Le Musée des Fidji, installé dans les jardins Thurston, est le genre d’institution qui vous fait réorganiser tout ce que vous pensiez savoir sur un endroit. J’y suis allé en m’attendant à quelque chose de perfunctoire et j’ai trouvé à la place l’une des collections ethnographiques les plus impressionnantes du Pacifique — des pirogues qui avaient pris des années à construire à la main, des tabua (pendentifs en dents de baleine) qui portaient autrefois le poids de traités et d’alliances, des bols de festin sculptés noircis par l’usage, le gouvernail récupéré du navire qui avait amené les premiers travailleurs indiens sous contrat aux Fidji en 1879. L’histoire coloniale ici n’est pas édulcorée. Le musée la tient toute entière sans sourciller, y compris une exposition sur la pratique fidjienne de consommer les corps des ennemis vaincus, présentée avec sérieux anthropologique plutôt qu’un cadrage sensationnaliste.

Une énorme pirogue fidjienne traditionnelle exposée au Musée des Fidji dans les jardins Thurston de Suva

Le marché municipal représente les meilleures deux heures que vous puissiez passer à Suva. Il occupe un grand bâtiment près du front de mer et fonctionne selon un chaos organisé qui lui appartient — le rez-de-chaussée pour les produits, les feuilles de manioc et le bilimbi et le corossol en quantités que je n’avais jamais vues, l’étage supérieur pour les épices, le kava, le tissu tapa et le genre d’articles ménagers en plastique qui n’ont de sens qu’en contexte. J’ai acheté un petit sachet de mélange d’épices kokoda fidjien à une vieille dame qui a expliqué les proportions dans un mélange d’anglais et de fidjien que je n’ai compris qu’en partie, et j’ai hoché la tête tout au long comme si j’avais suivi chaque mot. En cuisinant avec plus tard, j’ai surtout réussi.

La culture du kava de Suva fonctionne vingt-quatre heures sur vingt-quatre dans les vale ni kava — les bars à kava dispersés dans les quartiers résidentiels.
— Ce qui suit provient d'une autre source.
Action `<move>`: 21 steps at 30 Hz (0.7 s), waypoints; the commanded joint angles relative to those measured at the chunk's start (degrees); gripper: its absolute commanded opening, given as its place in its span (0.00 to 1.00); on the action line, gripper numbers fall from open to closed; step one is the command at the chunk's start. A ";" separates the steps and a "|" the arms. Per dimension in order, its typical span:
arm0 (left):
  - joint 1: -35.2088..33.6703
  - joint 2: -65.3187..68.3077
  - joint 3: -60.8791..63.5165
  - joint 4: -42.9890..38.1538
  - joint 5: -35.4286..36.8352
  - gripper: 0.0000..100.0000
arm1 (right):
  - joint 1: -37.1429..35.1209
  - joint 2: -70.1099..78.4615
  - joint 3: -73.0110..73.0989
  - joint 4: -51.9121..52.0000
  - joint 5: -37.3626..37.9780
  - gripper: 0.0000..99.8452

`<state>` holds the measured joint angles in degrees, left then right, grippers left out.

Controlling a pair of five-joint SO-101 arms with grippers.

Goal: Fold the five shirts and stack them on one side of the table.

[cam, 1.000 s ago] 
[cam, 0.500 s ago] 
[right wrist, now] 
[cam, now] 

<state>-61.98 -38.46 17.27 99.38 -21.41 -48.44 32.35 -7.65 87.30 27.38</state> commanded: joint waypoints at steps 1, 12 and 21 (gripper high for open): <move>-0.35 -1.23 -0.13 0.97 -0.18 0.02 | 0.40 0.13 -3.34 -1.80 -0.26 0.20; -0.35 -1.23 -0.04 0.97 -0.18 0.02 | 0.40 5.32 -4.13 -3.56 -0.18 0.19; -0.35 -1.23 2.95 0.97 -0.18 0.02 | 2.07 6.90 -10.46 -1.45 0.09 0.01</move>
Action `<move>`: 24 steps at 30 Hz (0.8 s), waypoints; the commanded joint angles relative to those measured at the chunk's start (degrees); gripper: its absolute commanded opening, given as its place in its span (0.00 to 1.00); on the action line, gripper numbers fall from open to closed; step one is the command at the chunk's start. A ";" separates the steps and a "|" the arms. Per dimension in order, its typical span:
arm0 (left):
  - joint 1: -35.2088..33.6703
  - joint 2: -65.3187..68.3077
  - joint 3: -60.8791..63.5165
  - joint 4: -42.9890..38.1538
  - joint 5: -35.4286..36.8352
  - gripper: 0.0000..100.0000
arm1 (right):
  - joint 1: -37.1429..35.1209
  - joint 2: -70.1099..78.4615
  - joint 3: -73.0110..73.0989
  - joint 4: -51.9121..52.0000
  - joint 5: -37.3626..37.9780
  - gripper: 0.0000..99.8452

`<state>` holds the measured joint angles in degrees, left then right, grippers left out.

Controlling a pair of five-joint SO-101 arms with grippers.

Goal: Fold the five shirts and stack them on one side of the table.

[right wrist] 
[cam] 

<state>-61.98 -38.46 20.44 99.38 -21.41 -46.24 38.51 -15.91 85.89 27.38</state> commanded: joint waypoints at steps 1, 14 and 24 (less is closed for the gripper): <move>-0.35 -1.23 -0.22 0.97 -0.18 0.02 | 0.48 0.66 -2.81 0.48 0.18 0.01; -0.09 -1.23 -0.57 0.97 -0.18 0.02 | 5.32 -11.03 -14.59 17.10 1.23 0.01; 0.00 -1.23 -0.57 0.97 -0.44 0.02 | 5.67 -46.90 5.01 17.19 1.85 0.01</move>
Un journaliste local que j’avais rencontré au bar de l’hôtel m’en a amené un ; il était à Suva depuis vingt ans et traitait encore chaque session de kava comme un tutoriel. On s’assoit en tailleur autour d’un grand bol tanoa, on applaudit une fois avant de recevoir le bilo, on boit le tout en une seule gorgée, on applaudit trois fois après. Le kava lui-même — gris-brun, terreux, anesthésiant — frappe d’abord le fond de la gorge puis s’installe comme une lourdeur douce qui est moins une ivresse qu’une qualité particulière de calme. Les conversations lors des sessions de kava ont un rythme différent. Personne n’est pressé. La pluie dehors faisait ce qu’elle fait.

Le marché municipal couvert de Suva rempli de vendeurs proposant des produits tropicaux, des épices et de la racine de kava

Le cœur colonial de la ville — les bâtiments gouvernementaux avec leurs tours blanches, l’ancien Grand Pacific Hotel restauré à quelque chose de proche de sa splendeur de 1914 — donne à Suva un registre différent du reste des Fidji. C’est une ville de fonctionnaires et d’avocats et d’étudiants, d’embouteillages et de restaurants de curry et de débats sur les droits fonciers. Elle est peu glamour et complètement vivante et je l’ai trouvée beaucoup plus intéressante que n’importe quel resort de plage que j’ai visité.

Quand y aller : Suva est sincèrement pluvieuse toute l’année, mais la saison sèche de mai à octobre connaît moins de fortes averses. Allez-y pour le musée, le marché et les bars à kava quel que soit le bulletin météo — la météo fait partie du caractère de la ville.